== GOAL OF THE EXERCISE ==
Repeat the records below exactly, beginning at the first line and finishing with the line that contains "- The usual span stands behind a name".
+++ RECORDS PROVIDED +++
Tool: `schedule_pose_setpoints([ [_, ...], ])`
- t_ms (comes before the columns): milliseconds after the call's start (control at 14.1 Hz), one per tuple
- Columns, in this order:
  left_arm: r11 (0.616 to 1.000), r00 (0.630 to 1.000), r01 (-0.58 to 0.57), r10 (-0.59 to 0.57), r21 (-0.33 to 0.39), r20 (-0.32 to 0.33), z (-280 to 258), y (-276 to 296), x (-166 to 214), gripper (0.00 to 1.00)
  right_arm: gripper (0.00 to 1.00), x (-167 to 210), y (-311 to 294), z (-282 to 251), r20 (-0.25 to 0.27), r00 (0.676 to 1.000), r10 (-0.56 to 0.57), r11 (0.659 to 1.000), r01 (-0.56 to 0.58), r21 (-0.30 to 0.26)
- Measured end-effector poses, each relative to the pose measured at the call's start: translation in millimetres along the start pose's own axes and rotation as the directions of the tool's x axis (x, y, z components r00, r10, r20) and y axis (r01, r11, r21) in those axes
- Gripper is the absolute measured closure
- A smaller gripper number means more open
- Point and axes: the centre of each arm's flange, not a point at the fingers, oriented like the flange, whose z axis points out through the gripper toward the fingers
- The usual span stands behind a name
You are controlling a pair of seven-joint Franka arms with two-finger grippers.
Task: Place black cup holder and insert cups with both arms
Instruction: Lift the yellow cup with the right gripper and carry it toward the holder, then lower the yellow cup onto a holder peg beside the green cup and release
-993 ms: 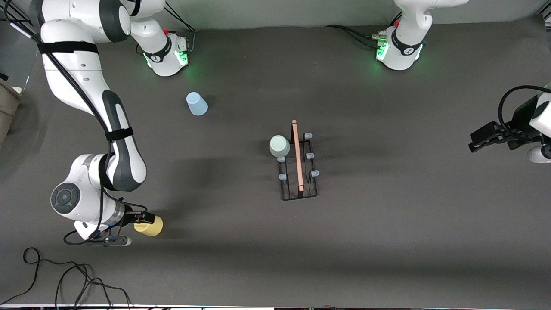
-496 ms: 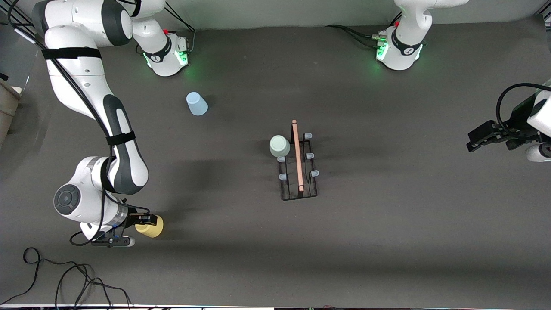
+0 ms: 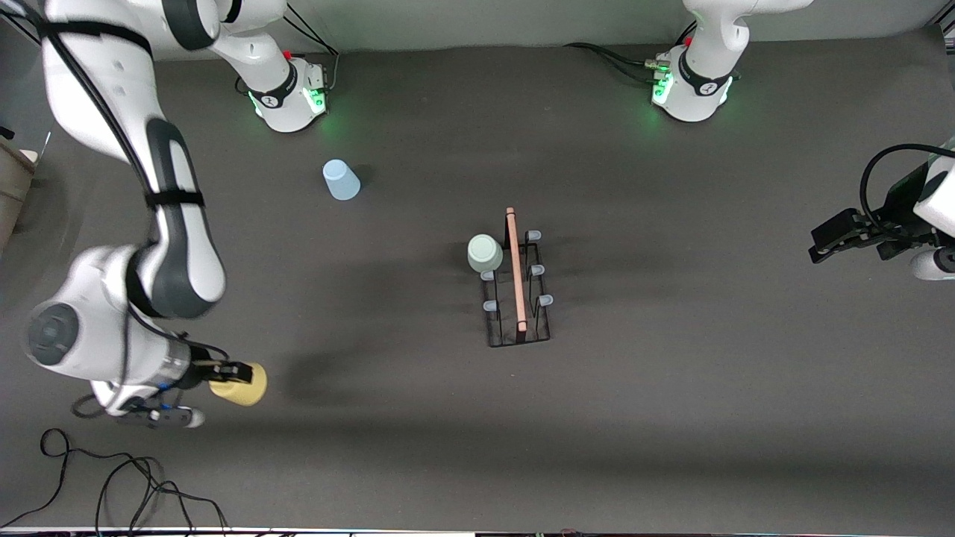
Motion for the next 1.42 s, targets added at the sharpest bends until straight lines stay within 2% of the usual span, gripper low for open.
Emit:
schedule_pose_setpoints([
  [213, 1.000, 1.000, -0.004, 0.004, 0.021, 0.001, 1.3, -1.4, 0.4, 0.00, 0.33, -30.9, -56.7, -60.6, 0.025, 0.995, 0.098, 0.995, -0.098, -0.009],
  [426, 1.000, 1.000, -0.009, 0.009, 0.022, 0.004, 2.1, 1.4, 0.2, 0.00, 0.33, -61.8, -138.0, -88.0, 0.021, 0.963, 0.270, 0.963, -0.270, -0.011],
  [780, 1.000, 1.000, -0.014, 0.014, 0.023, 0.009, 3.4, 4.4, -0.2, 0.00, 0.33, -126.8, -273.6, -92.1, 0.011, 0.835, 0.551, 0.835, -0.551, -0.006],
  [1064, 1.000, 1.000, -0.012, 0.011, 0.025, 0.022, 5.4, 3.3, -1.0, 0.00, 0.33, -161.5, -348.6, -72.7, 0.002, 0.737, 0.676, 0.737, -0.676, 0.005],
  [1206, 1.000, 0.999, -0.004, 0.003, 0.028, 0.035, 9.6, -1.5, -0.2, 0.00, 0.33, -172.2, -381.0, -56.5, 0.015, 0.704, 0.710, 0.703, -0.710, 0.039],
  [1418, 0.999, 0.998, 0.008, -0.010, 0.032, 0.062, 19.0, -8.7, 1.9, 0.00, 0.33, -180.1, -413.1, -25.6, 0.045, 0.676, 0.736, 0.671, -0.737, 0.082],
])
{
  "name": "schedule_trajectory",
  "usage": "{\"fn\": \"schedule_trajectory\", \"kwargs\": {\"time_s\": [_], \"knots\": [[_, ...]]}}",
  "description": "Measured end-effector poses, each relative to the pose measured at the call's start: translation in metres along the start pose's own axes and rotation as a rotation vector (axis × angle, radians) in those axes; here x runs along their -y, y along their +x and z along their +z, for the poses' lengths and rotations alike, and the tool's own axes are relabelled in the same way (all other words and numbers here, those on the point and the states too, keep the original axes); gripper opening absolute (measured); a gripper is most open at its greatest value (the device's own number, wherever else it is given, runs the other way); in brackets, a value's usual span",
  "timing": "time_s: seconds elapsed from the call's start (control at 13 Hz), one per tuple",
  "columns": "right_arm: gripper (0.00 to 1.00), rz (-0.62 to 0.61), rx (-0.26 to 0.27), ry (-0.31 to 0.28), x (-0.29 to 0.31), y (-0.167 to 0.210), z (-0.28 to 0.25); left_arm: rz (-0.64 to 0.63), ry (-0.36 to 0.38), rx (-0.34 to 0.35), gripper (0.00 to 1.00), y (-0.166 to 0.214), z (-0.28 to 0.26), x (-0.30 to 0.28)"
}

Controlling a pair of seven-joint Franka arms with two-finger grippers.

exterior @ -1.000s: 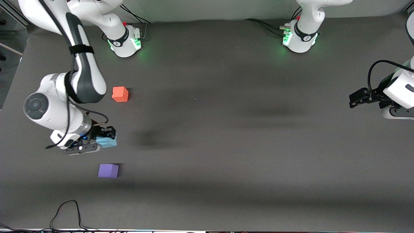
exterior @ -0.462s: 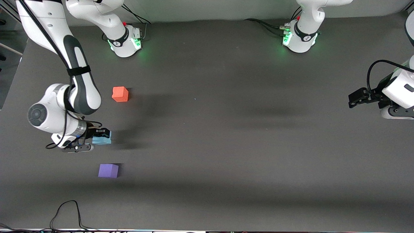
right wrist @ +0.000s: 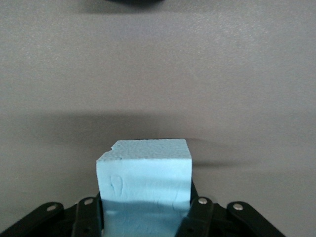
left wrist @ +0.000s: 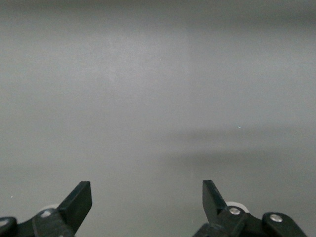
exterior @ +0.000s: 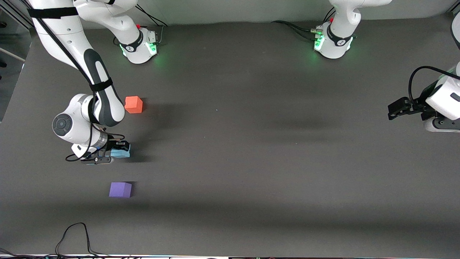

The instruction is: Place blue block between orange and purple blocks

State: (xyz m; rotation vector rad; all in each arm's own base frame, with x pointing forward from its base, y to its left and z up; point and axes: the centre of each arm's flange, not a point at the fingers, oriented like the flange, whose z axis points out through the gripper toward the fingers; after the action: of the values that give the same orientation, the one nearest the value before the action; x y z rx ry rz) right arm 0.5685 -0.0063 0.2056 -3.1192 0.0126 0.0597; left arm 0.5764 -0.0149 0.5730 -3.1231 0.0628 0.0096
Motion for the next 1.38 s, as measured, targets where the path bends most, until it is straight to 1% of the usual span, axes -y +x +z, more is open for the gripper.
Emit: {"fn": "schedule_trajectory", "kwargs": {"time_s": [0.31,0.69,0.77,1.0,1.08,1.23,1.38], "knots": [[0.55,-0.012,0.001,0.021,0.024,-0.002,0.003,0.000,0.000,0.008,1.00,-0.001,0.001,0.000],[0.54,0.000,0.008,0.019,0.020,-0.005,0.009,-0.001,-0.013,0.008,1.00,-0.001,0.000,-0.001],[0.59,0.011,0.009,0.024,0.019,-0.006,0.011,-0.002,-0.015,0.007,1.00,-0.001,0.000,-0.001],[0.91,0.029,0.001,0.037,0.017,-0.004,0.008,-0.002,-0.017,0.006,1.00,-0.001,0.000,-0.002],[1.00,0.025,-0.006,0.045,0.018,-0.001,-0.001,-0.002,-0.018,0.006,1.00,-0.001,0.000,-0.002],[1.00,0.011,-0.011,0.088,0.024,0.008,-0.038,-0.003,-0.018,0.006,1.00,-0.001,0.000,-0.001],[1.00,-0.016,-0.023,0.126,0.023,0.018,-0.091,-0.003,-0.018,0.006,1.00,-0.001,0.000,-0.001]]}}
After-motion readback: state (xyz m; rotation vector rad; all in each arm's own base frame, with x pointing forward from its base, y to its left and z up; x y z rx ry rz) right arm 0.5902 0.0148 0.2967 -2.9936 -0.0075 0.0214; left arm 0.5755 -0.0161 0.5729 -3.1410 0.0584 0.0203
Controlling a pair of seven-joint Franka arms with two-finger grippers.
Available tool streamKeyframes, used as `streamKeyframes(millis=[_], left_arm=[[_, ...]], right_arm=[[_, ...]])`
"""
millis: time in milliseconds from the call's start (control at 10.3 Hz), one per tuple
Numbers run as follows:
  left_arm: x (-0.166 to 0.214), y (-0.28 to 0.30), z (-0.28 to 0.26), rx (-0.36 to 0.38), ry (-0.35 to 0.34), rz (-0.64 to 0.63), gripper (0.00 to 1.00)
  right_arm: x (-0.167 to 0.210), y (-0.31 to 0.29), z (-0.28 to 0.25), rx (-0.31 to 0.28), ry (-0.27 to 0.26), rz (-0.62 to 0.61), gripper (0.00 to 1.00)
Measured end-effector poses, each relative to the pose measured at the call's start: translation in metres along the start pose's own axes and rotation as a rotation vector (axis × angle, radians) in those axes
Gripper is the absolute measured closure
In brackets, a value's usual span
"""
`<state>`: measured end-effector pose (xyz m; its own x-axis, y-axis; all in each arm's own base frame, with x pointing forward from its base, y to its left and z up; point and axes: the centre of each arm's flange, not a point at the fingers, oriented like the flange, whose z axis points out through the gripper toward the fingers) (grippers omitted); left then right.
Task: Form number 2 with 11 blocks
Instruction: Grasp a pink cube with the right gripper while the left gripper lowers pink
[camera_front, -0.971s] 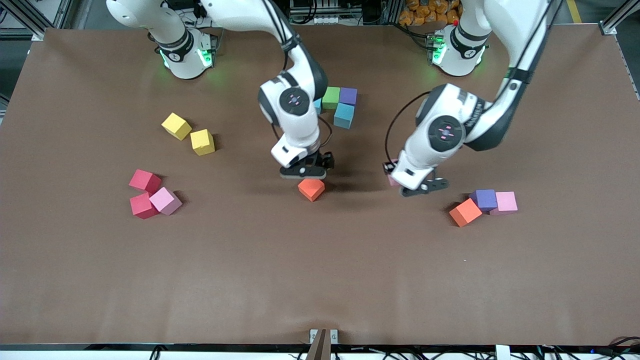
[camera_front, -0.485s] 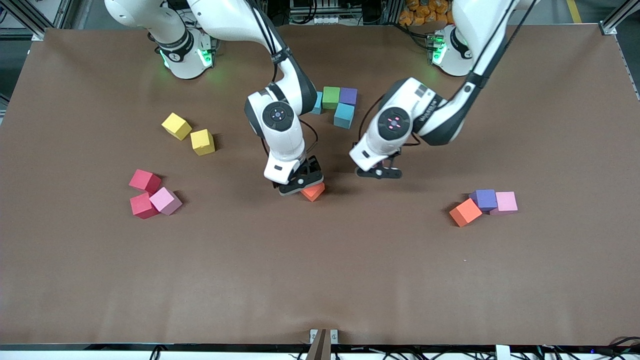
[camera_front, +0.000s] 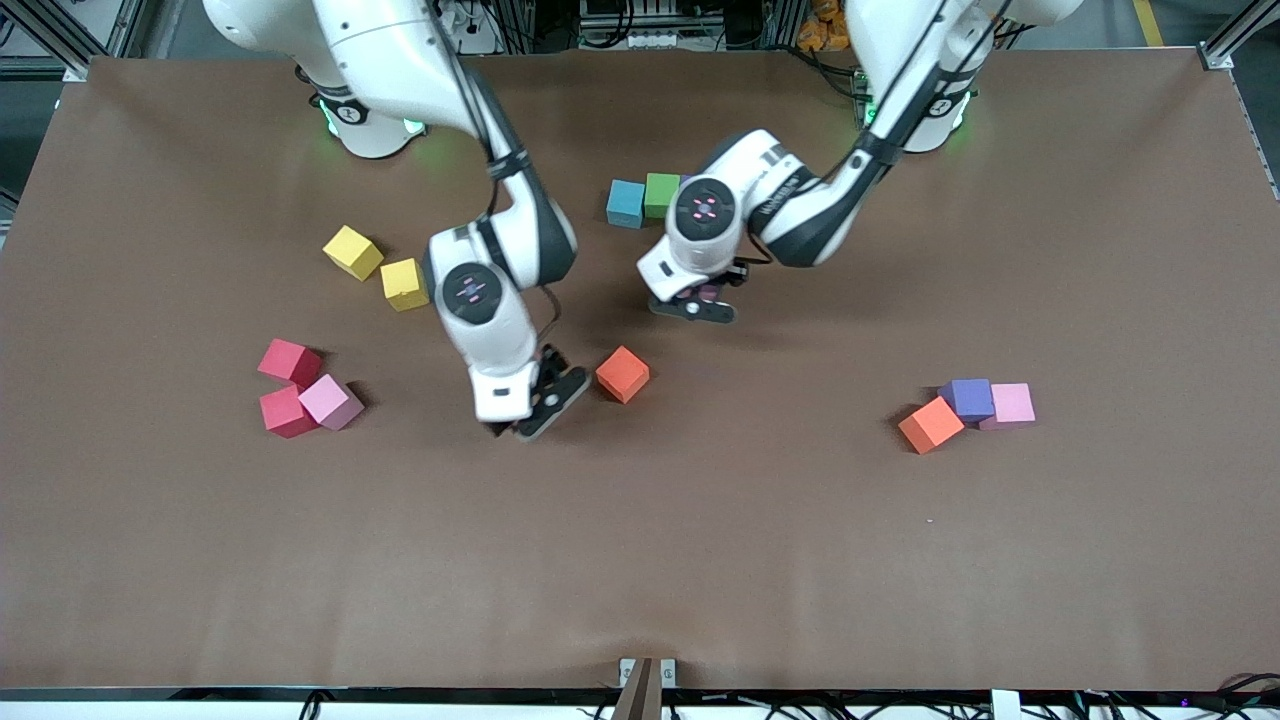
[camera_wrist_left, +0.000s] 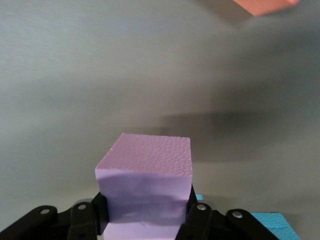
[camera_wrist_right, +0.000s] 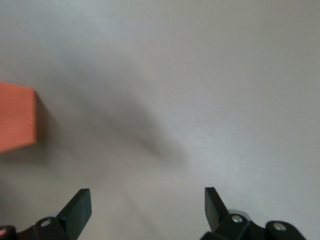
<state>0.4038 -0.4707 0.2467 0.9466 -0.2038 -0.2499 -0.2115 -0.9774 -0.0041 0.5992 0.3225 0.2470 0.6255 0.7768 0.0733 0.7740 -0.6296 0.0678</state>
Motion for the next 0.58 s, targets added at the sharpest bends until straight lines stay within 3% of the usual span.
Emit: streamKeyframes(millis=[583], left_arm=[[-0.005,0.036,0.031,0.033,-0.014,0.0,0.43]], right_arm=[[-0.037,0.067,0.019,0.063,0.004,-0.079,0.0]])
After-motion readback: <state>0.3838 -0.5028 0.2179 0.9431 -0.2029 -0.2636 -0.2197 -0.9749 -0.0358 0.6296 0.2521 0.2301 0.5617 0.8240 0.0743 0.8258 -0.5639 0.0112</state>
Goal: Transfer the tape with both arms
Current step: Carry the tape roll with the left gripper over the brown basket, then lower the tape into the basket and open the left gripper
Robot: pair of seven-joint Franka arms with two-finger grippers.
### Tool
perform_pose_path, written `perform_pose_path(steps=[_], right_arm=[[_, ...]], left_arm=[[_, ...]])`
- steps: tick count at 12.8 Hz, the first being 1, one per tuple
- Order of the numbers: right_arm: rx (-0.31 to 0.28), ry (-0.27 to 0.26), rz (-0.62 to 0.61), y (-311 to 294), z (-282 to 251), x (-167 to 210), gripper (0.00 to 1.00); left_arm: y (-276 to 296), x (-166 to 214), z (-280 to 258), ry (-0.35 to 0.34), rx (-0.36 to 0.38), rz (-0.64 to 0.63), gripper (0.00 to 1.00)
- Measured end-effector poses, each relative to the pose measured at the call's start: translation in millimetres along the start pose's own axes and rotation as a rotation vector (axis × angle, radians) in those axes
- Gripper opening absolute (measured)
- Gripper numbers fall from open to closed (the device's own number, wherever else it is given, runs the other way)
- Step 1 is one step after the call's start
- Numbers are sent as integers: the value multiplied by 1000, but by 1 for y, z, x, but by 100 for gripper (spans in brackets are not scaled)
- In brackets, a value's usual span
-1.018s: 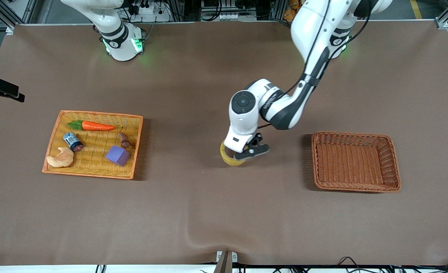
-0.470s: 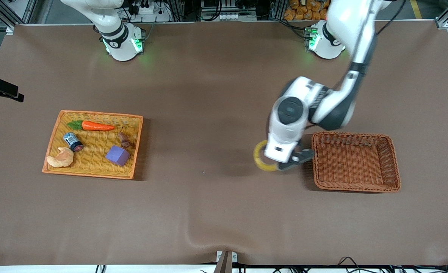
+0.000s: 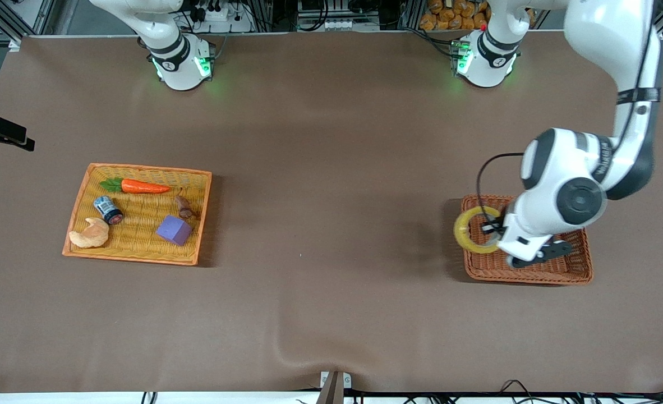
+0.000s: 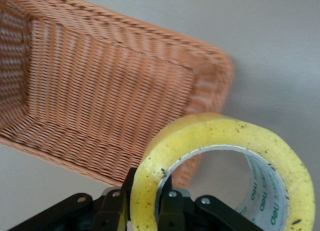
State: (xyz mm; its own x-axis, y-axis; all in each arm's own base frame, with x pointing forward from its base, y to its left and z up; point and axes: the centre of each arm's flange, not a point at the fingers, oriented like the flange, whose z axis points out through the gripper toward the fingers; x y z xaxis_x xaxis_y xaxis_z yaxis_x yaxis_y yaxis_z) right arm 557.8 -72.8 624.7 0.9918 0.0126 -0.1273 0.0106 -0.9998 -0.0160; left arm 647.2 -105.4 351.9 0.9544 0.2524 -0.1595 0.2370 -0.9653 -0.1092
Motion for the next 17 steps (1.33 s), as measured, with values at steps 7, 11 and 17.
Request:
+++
== ANSWER TO THIS PROBLEM ==
Tool: `schedule_pose_setpoints([ [_, ...], ])`
- t_ms (comes before the columns): milliseconds after the call's start (control at 14.1 Hz), one per tuple
- Columns, in this order:
  left_arm: r11 (0.616 to 1.000), r00 (0.630 to 1.000), r01 (-0.58 to 0.57), r10 (-0.59 to 0.57), r21 (-0.33 to 0.39), r20 (-0.32 to 0.33), z (-280 to 258), y (-276 to 296), x (-166 to 214), gripper (0.00 to 1.00)
  right_arm: gripper (0.00 to 1.00), x (-167 to 210), y (-311 to 294), z (-282 to 251), r20 (-0.25 to 0.27), r00 (0.676 to 1.000), r10 (-0.56 to 0.57), r11 (0.659 to 1.000), r01 (-0.56 to 0.58), r21 (-0.30 to 0.26)
- Measured end-effector poses, each relative to the pose measured at the call's start: translation in millimetres along the start pose's own axes and rotation as the directions of the tool's x axis (x, y, z components r00, r10, r20) and y axis (r01, r11, r21) in those axes
- Gripper is the absolute measured closure
- A smaller gripper number means more open
- Point and axes: the centre of each arm's flange, not a point at the fingers, oriented like the flange, whose z axis points out through the gripper toward the fingers
- The usual span stands behind a name

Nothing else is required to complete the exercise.